Directions for this task: Only the lines from the line containing "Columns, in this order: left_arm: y" to the end of the entries should be repeated, exactly as they appear.
══════
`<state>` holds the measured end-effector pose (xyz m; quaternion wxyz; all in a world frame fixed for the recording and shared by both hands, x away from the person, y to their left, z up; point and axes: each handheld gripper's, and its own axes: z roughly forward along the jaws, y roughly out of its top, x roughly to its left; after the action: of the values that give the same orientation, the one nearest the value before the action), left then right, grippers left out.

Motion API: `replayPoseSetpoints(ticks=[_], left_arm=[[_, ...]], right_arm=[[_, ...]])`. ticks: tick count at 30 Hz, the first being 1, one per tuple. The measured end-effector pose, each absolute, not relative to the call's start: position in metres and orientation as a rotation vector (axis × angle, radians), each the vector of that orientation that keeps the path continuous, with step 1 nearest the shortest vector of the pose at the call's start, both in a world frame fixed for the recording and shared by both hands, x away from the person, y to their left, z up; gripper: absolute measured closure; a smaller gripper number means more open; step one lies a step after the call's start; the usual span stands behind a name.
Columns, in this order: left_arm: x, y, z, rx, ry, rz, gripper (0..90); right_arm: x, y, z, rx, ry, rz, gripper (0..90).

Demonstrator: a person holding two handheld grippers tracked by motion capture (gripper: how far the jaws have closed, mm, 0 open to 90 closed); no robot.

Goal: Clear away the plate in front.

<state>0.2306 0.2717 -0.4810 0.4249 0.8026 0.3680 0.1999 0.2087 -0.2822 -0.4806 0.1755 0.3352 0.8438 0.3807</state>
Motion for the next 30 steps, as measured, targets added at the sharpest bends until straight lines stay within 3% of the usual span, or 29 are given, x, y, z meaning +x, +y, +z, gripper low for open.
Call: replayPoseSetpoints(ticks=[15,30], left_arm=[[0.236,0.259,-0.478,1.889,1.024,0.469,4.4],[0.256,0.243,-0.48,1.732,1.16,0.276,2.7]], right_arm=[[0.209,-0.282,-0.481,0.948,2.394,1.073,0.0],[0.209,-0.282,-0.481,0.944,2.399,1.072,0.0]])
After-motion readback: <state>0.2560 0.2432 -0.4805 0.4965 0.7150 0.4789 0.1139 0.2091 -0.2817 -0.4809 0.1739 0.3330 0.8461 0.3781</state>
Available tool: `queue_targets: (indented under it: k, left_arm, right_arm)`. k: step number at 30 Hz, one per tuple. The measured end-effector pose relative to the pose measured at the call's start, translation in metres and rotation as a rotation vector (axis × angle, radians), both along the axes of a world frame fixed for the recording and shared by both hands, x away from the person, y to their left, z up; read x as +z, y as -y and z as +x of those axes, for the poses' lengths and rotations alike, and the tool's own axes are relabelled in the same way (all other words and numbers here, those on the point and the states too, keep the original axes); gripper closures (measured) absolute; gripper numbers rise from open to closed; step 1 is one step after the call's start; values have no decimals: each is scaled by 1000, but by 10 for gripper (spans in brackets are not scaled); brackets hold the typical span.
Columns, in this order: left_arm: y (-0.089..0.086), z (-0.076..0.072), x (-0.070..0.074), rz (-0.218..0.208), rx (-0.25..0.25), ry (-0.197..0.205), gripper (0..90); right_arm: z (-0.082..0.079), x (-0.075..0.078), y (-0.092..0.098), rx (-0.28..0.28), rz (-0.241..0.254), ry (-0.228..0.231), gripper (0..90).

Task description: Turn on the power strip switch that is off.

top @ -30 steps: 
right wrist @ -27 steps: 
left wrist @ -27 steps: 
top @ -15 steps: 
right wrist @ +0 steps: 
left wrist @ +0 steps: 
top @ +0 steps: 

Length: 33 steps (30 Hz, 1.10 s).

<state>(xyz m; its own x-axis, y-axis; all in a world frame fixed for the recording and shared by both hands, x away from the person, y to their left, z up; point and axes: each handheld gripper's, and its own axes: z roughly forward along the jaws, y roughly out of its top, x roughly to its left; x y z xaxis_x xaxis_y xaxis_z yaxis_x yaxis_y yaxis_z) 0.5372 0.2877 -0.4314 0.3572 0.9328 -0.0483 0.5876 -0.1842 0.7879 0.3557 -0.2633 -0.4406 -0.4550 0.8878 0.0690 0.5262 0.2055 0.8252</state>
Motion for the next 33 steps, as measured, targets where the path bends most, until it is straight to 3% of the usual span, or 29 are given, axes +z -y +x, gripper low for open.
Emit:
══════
Answer box:
Columns, in this order: left_arm: y (-0.089..0.086), z (-0.076..0.072), x (-0.070..0.074), rz (-0.218..0.208), rx (-0.25..0.25), ry (-0.197..0.205), gripper (0..90); right_arm: z (-0.082..0.079), x (-0.075..0.078), y (-0.092..0.098), rx (-0.28..0.28), rz (-0.241..0.254), ry (-0.228..0.231), gripper (0..90).

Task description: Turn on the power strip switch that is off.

top @ -30 steps: 
right wrist @ -27 steps: 
left wrist @ -27 steps: 
top @ -15 steps: 
right wrist @ +0 steps: 
left wrist @ +0 steps: 
top @ +0 steps: 

Length: 33 steps (30 Hz, 1.10 s).

<state>(xyz m; its own x-axis, y-axis; all in a world frame fixed for the recording and shared by both hands, x away from the person, y to their left, z up; point and axes: each handheld gripper's, and its own axes: z roughly forward along the jaws, y roughly out of its top, x roughly to its left; x y z xaxis_x xaxis_y xaxis_z yaxis_x yaxis_y yaxis_z) 0.5372 0.2877 -0.4314 0.3572 0.9328 -0.0483 0.5876 -0.1842 0.7879 0.3557 -0.2633 -0.4406 -0.4550 0.8878 0.0690 0.5262 0.2055 0.8252</state>
Motion for the next 33 steps, as measured, targets where the path bends most, until it is straight to 3% of the usual span, or 29 are given, axes +z -y +x, gripper low for open.
Emit:

The exercise has been answered in full.